Imposta di registro sul valore dell'avviamento aziendale
Dott. Alessio Pistone | 09/11/2015
Con le recentissime sentenze nn. 8187/1/15 e 8278/41/15, la C.T. Prov. di Milano ha posto un limite alla rettifica del valore di avviamento rilevante ai fini dell’assoggettamento ad imposta di registro degli atti di cessione d’azienda.
L’art. 51, comma 4 del DPR 131/1986 stabilisce che per gli atti che hanno ad oggetto aziende o diritti reali su di esse, il valore dichiarato è controllato dall’ufficio con riferimento al valore complessivo dei beni che compongono l’azienda, compreso l’avviamento, al netto delle passività. Ai sensi del successivo art. 52, l’Ufficio procede alla rettifica se ritiene che i beni aziendali (o per quel che qui rileva, l’avviamento) hanno un valore venale superiore al valore dichiarato o al corrispettivo pattuito.
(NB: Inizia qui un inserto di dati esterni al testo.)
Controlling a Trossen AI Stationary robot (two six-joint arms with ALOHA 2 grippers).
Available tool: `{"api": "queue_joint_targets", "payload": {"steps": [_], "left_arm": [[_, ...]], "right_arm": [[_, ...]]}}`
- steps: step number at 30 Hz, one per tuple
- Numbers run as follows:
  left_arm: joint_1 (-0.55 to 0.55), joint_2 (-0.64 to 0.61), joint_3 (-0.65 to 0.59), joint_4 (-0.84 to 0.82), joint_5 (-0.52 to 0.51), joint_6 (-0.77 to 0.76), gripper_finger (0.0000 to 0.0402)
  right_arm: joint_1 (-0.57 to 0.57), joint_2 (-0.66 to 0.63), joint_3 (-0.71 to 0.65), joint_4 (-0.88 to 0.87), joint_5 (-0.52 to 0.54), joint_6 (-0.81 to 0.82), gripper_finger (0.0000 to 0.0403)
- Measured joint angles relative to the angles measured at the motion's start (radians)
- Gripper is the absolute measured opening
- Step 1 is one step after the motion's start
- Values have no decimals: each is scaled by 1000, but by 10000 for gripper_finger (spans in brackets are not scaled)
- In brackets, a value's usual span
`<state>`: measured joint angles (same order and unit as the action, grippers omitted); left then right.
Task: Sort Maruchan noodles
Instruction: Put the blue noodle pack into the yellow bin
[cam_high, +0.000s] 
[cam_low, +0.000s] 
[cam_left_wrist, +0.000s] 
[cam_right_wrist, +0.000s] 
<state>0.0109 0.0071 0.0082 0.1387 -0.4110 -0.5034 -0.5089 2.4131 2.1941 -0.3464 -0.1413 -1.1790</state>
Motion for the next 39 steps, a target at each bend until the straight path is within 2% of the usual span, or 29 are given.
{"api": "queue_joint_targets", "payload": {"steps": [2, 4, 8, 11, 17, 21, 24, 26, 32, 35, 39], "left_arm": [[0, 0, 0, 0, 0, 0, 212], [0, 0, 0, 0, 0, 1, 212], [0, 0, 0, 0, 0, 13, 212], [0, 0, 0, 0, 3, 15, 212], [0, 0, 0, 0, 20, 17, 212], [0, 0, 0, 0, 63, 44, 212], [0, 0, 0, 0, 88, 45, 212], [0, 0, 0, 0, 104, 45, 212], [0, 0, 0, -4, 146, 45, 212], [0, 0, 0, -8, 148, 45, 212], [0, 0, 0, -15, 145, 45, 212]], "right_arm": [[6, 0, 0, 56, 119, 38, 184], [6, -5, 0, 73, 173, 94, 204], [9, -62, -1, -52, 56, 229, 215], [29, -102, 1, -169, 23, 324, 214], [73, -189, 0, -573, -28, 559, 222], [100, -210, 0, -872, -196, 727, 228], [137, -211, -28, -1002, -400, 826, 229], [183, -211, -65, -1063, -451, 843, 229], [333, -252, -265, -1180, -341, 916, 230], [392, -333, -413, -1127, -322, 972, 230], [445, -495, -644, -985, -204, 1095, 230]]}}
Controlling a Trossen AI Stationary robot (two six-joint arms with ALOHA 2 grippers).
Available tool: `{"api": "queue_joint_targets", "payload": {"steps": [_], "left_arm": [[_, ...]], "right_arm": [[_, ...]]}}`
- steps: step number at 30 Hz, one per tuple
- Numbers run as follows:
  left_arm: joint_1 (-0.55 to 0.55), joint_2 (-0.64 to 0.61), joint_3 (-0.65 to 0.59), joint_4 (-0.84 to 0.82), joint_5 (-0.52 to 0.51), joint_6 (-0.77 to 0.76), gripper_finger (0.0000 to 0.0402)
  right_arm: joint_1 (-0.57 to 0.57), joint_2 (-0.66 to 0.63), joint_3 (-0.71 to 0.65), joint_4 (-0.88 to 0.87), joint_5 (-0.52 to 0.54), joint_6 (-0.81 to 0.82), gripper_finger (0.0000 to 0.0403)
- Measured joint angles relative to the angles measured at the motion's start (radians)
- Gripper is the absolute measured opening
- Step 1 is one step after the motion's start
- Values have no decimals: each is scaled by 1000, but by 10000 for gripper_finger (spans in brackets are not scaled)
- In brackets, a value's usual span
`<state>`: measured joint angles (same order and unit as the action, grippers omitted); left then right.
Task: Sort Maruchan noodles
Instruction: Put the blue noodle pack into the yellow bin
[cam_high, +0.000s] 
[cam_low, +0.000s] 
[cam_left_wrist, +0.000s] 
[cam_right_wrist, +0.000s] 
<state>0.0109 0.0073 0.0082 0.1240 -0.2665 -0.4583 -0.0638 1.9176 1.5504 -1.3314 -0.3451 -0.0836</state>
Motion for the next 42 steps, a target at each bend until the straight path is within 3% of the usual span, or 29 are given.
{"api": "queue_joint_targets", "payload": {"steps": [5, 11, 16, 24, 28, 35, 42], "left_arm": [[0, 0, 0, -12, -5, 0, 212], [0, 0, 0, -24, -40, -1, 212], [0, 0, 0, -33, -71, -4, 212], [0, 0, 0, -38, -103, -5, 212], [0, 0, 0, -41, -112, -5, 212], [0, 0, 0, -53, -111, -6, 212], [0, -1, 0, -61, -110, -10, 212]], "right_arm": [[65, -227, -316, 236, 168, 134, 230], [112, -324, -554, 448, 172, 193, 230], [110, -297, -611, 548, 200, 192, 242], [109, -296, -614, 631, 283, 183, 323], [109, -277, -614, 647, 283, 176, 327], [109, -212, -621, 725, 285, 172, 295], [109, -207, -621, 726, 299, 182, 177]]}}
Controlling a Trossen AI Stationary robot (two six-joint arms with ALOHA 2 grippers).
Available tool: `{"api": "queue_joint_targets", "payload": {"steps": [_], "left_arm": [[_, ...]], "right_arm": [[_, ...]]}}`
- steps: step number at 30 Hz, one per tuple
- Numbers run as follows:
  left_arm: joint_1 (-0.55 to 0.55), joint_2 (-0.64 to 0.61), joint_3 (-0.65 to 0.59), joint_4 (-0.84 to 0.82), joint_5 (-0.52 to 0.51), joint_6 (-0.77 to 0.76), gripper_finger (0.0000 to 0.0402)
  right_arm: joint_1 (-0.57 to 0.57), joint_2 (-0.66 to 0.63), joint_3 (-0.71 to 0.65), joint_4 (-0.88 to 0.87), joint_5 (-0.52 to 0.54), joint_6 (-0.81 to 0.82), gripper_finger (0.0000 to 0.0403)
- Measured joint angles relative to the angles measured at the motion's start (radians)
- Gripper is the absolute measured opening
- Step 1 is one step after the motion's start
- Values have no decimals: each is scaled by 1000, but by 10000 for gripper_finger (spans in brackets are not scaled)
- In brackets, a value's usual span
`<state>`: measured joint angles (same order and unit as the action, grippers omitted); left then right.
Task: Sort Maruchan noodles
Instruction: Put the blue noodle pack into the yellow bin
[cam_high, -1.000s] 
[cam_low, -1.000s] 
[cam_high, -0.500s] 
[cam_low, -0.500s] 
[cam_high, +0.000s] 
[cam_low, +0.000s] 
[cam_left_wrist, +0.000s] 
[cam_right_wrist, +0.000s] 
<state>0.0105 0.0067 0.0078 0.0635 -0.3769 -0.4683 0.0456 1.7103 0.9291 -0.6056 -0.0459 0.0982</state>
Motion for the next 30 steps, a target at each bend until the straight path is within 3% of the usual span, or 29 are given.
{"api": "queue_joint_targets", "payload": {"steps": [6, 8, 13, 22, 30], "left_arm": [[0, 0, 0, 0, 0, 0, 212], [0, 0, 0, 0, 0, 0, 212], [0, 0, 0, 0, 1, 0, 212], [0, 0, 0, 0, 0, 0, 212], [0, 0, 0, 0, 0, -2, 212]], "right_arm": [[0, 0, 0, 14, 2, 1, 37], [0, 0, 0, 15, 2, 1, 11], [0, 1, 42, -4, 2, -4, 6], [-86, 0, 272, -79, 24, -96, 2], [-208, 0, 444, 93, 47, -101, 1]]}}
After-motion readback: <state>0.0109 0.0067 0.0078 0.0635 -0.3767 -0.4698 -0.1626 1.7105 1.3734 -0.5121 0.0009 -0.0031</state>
A tal fine, l’atto di rettifica deve contenere l’indicazione del valore attribuito a ciascuno dei beni o diritti in esso descritti, l’indicazione delle aliquote applicate e del calcolo della maggiore imposta, e la motivazione dell’atto deve indicare i presupposti di fatto e le ragioni giuridiche che lo hanno determinato.
In base alla giurisprudenza di legittimità richiamata nelle sentenze citate, è vero che l’avviamento, costituendo qualità dell’azienda, si atteggia quale bene di essa, ricompreso nel trasferimento, e, quindi, da assoggettare ad imposta di registro, ma è altrettanto vero che, in presenza di metodi tecnici diversi per valutarlo, il relativo valore costituisce l’oggetto di un giudizio di fatto rimesso al prudente apprezzamento del giudice di merito ed immune da sindacato di legittimità, se adeguatamente motivato (Cass. n. 2204/2006).
D’altra parte, è stato altresì stabilito che l’obbligo di motivazione dell’avviso di accertamento di maggior valore deve ritenersi adempiuto mediante l’enunciazione del criterio astratto in base al quale è stato rilevato il maggior valore, con le specificazioni che si rendano in concreto necessarie per consentire al contribuente l’esercizio del diritto di difesa e per delimitare l’ambito delle ragioni deducibili dall’Ufficio nell’eventuale successiva fase contenziosa, restando riservati a quest’ultima fase l’onere dell’ufficio di fornire la prova della sussistenza in concreto dei presupposti per l’applicazione del criterio prescelto, e la possibilità per il contribuente di contrapporre altri elementi sulla base del medesimo criterio o di altri parametri (Cass. n. 24279/2009).
In sostanza, se non esiste un unico criterio per la determinazione del valore venale dell’azienda (e quindi del suo avviamento) da sottoporre a tassazione ai fini del Registro, d’altro canto, quale che utilizzi, l’Ufficio è tenuto a dare dimostrazione della sua idoneità ai fini impositivi. La prova della validità del metodo utilizzato dovrebbe tendere a fornire un’adeguata superiorità di quel metodo rispetto ad un altro, una superiorità di merito nell’applicazione di una percentuale o di un calcolo come maggiormente idoneo a cogliere il valore dell’azienda o del suo avviamento rispetto ad un altra percentuale o ad un calcolo.